───── Data in this exercise ─────

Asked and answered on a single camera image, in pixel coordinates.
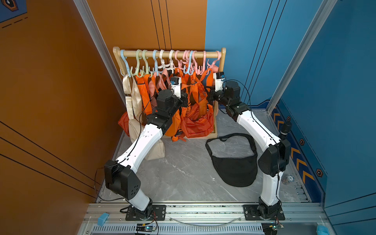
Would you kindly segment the dark orange sling bag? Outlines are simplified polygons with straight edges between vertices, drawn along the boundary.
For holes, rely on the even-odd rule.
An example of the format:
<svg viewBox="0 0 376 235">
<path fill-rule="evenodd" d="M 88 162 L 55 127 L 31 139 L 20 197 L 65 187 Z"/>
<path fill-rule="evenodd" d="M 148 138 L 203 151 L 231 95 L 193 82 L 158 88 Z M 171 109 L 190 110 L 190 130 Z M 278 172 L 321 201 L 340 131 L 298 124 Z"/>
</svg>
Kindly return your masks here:
<svg viewBox="0 0 376 235">
<path fill-rule="evenodd" d="M 209 88 L 203 84 L 204 76 L 197 77 L 196 73 L 192 75 L 184 74 L 179 68 L 175 69 L 175 74 L 182 79 L 182 92 L 188 94 L 188 107 L 181 108 L 180 131 L 171 140 L 176 142 L 187 138 L 206 137 L 214 129 L 214 110 L 213 105 L 208 103 Z"/>
</svg>

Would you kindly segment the bright orange sling bag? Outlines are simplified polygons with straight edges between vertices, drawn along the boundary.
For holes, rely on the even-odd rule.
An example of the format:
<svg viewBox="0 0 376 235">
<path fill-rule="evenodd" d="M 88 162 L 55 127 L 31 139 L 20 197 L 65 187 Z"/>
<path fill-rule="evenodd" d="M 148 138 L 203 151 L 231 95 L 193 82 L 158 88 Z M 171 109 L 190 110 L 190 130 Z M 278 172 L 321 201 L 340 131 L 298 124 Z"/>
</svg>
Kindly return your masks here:
<svg viewBox="0 0 376 235">
<path fill-rule="evenodd" d="M 148 92 L 149 79 L 150 75 L 145 75 L 141 78 L 138 77 L 136 81 L 139 85 L 144 83 Z M 154 109 L 151 108 L 151 114 L 146 115 L 147 123 L 158 126 L 162 129 L 164 135 L 173 138 L 180 131 L 181 125 L 181 107 L 176 107 L 177 96 L 174 95 L 172 90 L 166 89 L 157 94 L 156 101 L 157 106 Z"/>
</svg>

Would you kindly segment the black sling bag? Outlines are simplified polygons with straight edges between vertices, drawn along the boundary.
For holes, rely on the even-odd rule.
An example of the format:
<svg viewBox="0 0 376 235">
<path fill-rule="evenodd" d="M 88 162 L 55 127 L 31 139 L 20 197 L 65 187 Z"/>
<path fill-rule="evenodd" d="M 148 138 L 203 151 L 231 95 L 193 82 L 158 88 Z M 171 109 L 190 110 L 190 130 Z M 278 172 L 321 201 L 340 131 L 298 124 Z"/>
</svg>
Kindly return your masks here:
<svg viewBox="0 0 376 235">
<path fill-rule="evenodd" d="M 212 160 L 212 164 L 220 178 L 233 187 L 248 187 L 254 183 L 258 173 L 258 153 L 254 138 L 249 134 L 233 133 L 222 137 L 217 137 L 221 142 L 226 142 L 229 138 L 239 136 L 246 138 L 253 153 L 252 156 L 244 158 L 218 158 L 213 155 L 209 143 L 215 139 L 208 139 L 205 148 Z"/>
</svg>

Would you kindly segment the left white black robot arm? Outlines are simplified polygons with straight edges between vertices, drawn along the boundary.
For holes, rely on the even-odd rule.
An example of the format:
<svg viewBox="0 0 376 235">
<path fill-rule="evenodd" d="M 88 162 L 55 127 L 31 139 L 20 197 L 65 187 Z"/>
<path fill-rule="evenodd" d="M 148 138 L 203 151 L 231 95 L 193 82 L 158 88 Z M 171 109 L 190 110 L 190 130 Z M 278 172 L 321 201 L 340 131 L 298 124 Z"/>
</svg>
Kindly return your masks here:
<svg viewBox="0 0 376 235">
<path fill-rule="evenodd" d="M 149 115 L 139 137 L 120 157 L 109 160 L 104 166 L 106 188 L 123 196 L 144 217 L 152 214 L 152 200 L 141 190 L 136 173 L 149 151 L 172 125 L 175 113 L 188 106 L 189 99 L 187 93 L 177 96 L 172 90 L 162 90 L 156 101 L 156 110 Z"/>
</svg>

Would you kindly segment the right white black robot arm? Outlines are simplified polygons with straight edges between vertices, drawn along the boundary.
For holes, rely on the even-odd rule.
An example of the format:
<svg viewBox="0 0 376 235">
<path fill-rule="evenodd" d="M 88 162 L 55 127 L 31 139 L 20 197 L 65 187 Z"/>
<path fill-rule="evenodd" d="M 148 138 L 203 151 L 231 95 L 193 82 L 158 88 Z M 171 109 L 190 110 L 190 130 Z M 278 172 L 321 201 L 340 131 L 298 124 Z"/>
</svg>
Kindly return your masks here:
<svg viewBox="0 0 376 235">
<path fill-rule="evenodd" d="M 258 199 L 257 210 L 251 214 L 257 219 L 283 220 L 282 202 L 279 197 L 281 179 L 289 164 L 291 144 L 286 139 L 291 123 L 283 125 L 279 136 L 268 130 L 254 115 L 251 108 L 240 100 L 240 86 L 236 81 L 216 80 L 210 88 L 208 101 L 217 101 L 225 106 L 227 114 L 239 123 L 247 133 L 238 133 L 244 137 L 253 153 L 252 156 L 216 157 L 210 149 L 210 140 L 205 147 L 213 166 L 221 179 L 228 185 L 247 187 L 256 179 L 258 170 L 262 172 L 262 192 Z"/>
</svg>

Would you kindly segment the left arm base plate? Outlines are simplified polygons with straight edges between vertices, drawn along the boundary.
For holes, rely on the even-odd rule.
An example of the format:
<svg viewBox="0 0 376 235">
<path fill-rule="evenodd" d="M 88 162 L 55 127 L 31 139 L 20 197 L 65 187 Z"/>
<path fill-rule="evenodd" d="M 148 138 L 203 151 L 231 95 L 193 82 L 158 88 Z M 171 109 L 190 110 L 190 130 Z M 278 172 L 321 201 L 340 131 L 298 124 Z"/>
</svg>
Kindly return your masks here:
<svg viewBox="0 0 376 235">
<path fill-rule="evenodd" d="M 126 221 L 164 221 L 166 216 L 166 205 L 153 204 L 148 206 L 144 211 L 131 206 L 127 209 Z"/>
</svg>

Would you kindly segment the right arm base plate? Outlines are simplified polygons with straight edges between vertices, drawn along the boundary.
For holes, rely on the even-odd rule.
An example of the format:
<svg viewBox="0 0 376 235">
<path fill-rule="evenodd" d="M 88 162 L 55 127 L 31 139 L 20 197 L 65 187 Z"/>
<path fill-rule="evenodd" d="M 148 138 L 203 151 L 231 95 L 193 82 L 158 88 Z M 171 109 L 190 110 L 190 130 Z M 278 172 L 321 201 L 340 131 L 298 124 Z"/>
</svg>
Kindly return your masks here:
<svg viewBox="0 0 376 235">
<path fill-rule="evenodd" d="M 246 204 L 243 205 L 243 212 L 246 220 L 285 220 L 285 214 L 282 210 L 281 204 L 267 206 L 264 204 Z"/>
</svg>

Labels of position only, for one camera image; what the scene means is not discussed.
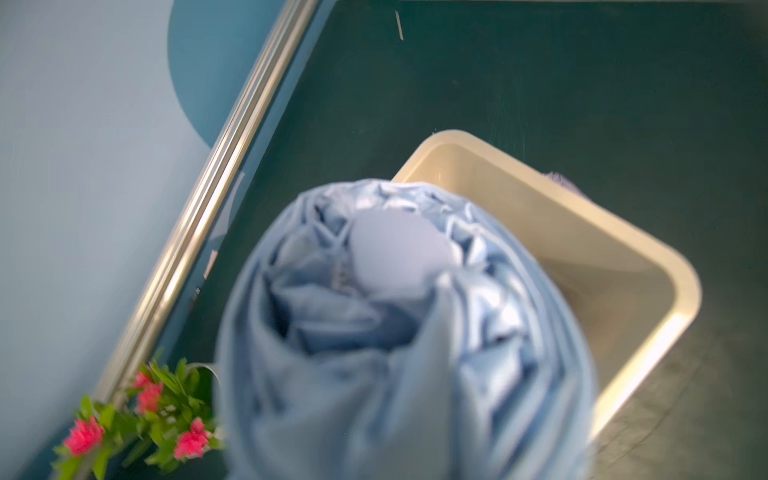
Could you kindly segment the light blue umbrella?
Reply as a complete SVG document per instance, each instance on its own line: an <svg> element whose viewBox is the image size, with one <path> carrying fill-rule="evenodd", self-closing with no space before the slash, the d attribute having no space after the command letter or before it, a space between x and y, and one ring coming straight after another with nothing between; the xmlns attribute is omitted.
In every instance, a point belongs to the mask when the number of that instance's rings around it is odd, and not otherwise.
<svg viewBox="0 0 768 480"><path fill-rule="evenodd" d="M233 479L583 479L596 373L526 248L472 202L364 180L297 196L223 313Z"/></svg>

─────

Activity: Go through the data above and find the lines with the word "white". Copy each of those lines.

Result of the exercise:
Would you kindly segment the left white black robot arm? Outlines are simplified polygons with straight edges between vertices, drawn along the boundary.
Would you kindly segment the right white black robot arm? Outlines are simplified polygons with straight edges between vertices, drawn along the boundary.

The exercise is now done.